(How to complete this task)
From the material below, copy out each line with the word "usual" in it.

(Supplied information begins)

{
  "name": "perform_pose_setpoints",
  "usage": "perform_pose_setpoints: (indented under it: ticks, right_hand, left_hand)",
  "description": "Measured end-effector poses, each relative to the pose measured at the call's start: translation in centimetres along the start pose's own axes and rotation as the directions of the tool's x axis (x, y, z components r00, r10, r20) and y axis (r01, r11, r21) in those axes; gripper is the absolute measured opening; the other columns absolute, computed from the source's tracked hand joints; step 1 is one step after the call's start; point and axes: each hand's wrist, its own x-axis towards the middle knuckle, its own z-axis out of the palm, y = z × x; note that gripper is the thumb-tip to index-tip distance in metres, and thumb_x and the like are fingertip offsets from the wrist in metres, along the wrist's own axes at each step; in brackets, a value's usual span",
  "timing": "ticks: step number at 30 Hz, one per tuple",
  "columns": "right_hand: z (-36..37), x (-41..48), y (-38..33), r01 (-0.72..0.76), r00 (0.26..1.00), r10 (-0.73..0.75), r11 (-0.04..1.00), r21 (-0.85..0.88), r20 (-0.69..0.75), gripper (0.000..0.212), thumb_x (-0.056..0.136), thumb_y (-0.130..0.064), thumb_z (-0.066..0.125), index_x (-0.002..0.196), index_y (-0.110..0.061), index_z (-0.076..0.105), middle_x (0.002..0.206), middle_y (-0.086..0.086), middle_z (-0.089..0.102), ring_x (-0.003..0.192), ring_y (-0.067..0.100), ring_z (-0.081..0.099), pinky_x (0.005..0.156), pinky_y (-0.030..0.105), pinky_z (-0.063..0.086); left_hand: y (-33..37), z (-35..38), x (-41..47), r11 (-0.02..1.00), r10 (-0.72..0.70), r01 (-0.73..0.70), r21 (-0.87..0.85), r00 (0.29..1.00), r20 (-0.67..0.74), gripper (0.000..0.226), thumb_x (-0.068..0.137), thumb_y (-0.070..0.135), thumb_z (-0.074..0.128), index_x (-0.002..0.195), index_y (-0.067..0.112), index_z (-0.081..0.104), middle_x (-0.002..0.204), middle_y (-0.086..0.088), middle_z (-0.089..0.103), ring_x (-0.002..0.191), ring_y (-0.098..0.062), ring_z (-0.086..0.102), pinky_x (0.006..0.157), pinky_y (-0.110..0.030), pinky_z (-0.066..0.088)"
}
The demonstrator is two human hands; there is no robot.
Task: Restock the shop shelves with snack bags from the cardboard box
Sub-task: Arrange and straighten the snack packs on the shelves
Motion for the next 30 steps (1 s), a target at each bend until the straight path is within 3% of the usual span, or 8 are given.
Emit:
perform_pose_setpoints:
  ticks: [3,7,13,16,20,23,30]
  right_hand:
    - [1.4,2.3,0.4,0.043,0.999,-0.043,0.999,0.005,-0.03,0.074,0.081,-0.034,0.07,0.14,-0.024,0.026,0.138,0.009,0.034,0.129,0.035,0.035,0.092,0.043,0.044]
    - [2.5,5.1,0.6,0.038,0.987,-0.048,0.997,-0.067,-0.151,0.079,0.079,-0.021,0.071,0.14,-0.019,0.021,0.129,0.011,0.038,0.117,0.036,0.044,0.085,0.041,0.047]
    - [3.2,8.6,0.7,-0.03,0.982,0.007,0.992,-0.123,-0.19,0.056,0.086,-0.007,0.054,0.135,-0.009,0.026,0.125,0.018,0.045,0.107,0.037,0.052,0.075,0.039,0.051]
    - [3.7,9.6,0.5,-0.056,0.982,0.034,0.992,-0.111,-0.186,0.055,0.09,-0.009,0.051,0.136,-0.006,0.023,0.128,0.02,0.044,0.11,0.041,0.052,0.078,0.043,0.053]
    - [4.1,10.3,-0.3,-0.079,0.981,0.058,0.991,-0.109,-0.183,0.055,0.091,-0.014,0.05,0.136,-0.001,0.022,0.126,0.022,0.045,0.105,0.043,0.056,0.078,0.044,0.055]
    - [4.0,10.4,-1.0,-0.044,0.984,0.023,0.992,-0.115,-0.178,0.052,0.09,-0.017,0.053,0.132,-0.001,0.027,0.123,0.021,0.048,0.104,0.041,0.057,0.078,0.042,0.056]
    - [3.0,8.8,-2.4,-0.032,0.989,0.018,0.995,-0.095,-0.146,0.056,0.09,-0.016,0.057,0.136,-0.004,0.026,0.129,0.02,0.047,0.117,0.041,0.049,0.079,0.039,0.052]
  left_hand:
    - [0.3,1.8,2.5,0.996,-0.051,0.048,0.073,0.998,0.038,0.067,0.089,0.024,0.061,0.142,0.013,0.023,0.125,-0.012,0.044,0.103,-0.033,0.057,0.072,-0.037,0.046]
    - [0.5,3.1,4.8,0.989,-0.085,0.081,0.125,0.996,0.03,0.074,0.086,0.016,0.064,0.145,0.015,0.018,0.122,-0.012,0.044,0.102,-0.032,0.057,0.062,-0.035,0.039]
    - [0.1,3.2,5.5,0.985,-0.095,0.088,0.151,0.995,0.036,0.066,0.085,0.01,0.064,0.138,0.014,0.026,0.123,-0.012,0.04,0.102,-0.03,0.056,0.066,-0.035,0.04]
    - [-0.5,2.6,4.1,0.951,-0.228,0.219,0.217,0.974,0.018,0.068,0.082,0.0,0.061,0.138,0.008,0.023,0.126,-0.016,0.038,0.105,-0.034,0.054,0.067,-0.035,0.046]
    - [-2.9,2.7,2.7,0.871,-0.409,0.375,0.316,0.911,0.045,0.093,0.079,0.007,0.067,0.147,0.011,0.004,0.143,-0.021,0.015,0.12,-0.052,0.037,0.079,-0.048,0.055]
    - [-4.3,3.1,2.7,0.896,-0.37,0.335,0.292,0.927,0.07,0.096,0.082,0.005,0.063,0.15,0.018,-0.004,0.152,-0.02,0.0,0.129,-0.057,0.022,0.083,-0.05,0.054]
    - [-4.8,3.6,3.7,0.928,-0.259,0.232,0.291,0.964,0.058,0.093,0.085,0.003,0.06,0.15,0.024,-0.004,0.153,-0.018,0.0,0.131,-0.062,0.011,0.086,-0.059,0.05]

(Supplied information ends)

(Result of this task)
  "description": "Measured end-effector poses, each relative to the pose measured at the call's start: translation in centimetres along the start pose's own axes and rotation as the directions of the tool's x axis (x, y, z components r00, r10, r20) and y axis (r01, r11, r21) in those axes; gripper is the absolute measured opening; the other columns absolute, computed from the source's tracked hand joints; step 1 is one step after the call's start; point and axes: each hand's wrist, its own x-axis towards the middle knuckle, its own z-axis out of the palm, y = z × x; note that gripper is the thumb-tip to index-tip distance in metres, and thumb_x and the like are fingertip offsets from the wrist in metres, along the wrist's own axes at each step; in brackets, a value's usual span",
Motion for the next 30 steps (1 s), a target at each bend until the straight path is within 3% of the usual span, or 8 are given.

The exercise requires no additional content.